- WHAT THE EXERCISE ASKS
Write out the whole listing again, exactly as given.
=== Section Start ===
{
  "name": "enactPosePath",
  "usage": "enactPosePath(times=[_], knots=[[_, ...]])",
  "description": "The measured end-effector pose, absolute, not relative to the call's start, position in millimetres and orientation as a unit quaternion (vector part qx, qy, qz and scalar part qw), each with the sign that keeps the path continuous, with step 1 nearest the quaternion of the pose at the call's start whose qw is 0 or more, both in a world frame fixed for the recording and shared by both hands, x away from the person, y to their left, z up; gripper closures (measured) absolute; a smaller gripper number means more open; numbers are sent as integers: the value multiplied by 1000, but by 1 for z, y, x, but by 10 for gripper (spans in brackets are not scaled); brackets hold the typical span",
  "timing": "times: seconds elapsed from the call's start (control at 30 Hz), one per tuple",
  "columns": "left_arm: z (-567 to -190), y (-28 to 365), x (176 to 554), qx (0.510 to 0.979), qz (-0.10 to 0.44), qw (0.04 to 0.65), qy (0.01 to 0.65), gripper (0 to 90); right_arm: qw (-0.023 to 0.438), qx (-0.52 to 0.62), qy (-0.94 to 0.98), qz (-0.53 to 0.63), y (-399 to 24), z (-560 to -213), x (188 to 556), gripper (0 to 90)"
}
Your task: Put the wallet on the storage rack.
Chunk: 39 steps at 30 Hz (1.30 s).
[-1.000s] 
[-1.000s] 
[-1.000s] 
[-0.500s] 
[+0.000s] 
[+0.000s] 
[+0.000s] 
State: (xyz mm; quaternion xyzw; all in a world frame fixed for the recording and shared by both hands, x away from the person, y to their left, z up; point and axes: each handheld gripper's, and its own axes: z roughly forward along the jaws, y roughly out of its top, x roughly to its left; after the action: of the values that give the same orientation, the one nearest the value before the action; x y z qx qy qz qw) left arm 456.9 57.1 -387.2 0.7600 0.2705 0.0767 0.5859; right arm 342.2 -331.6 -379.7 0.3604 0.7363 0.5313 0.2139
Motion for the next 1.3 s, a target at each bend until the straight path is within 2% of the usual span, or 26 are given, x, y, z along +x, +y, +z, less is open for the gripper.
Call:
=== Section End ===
- OUTPUT FOR THIS TASK
{
  "name": "enactPosePath",
  "usage": "enactPosePath(times=[_], knots=[[_, ...]])",
  "description": "The measured end-effector pose, absolute, not relative to the call's start, position in millimetres and orientation as a unit quaternion (vector part qx, qy, qz and scalar part qw), each with the sign that keeps the path continuous, with step 1 nearest the quaternion of the pose at the call's start whose qw is 0 or more, both in a world frame fixed for the recording and shared by both hands, x away from the person, y to their left, z up; gripper closures (measured) absolute; a smaller gripper number means more open; numbers are sent as integers: the value multiplied by 1000, but by 1 for z, y, x, but by 10 for gripper (spans in brackets are not scaled); brackets hold the typical span",
  "timing": "times: seconds elapsed from the call's start (control at 30 Hz), one per tuple",
  "columns": "left_arm: z (-567 to -190), y (-28 to 365), x (176 to 554), qx (0.510 to 0.979), qz (-0.10 to 0.44), qw (0.04 to 0.65), qy (0.01 to 0.65), gripper (0 to 90); right_arm: qw (-0.023 to 0.438), qx (-0.52 to 0.62), qy (-0.94 to 0.98), qz (-0.53 to 0.63), y (-399 to 24), z (-560 to -213), x (188 to 556), gripper (0 to 90)"
}
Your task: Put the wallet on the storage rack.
Chunk: 39 steps at 30 Hz (1.30 s).
[-1.000s] 
[-1.000s] 
[-1.000s] 
[-0.500s] 
[+0.000s] 
[+0.000s] 
[+0.000s] 
State: (xyz mm; quaternion xyzw; all in a world frame fixed for the recording and shared by both hands, x away from the person, y to their left, z up; point and axes: each handheld gripper's, and its own axes: z roughly forward along the jaws, y roughly out of its top, x roughly to its left; after the action: of the values that give the same orientation, the one nearest the value before the action; x y z qx qy qz qw) left arm 456.9 57.1 -387.2 0.7600 0.2705 0.0767 0.5859; right arm 342.2 -331.6 -379.7 0.3604 0.7363 0.5313 0.2139
Motion for the next 1.3 s, a target at each bend until the straight path is within 2% of the usual span, or 26 are given, x, y, z along +x, +y, +z, less is open for the gripper.
Call:

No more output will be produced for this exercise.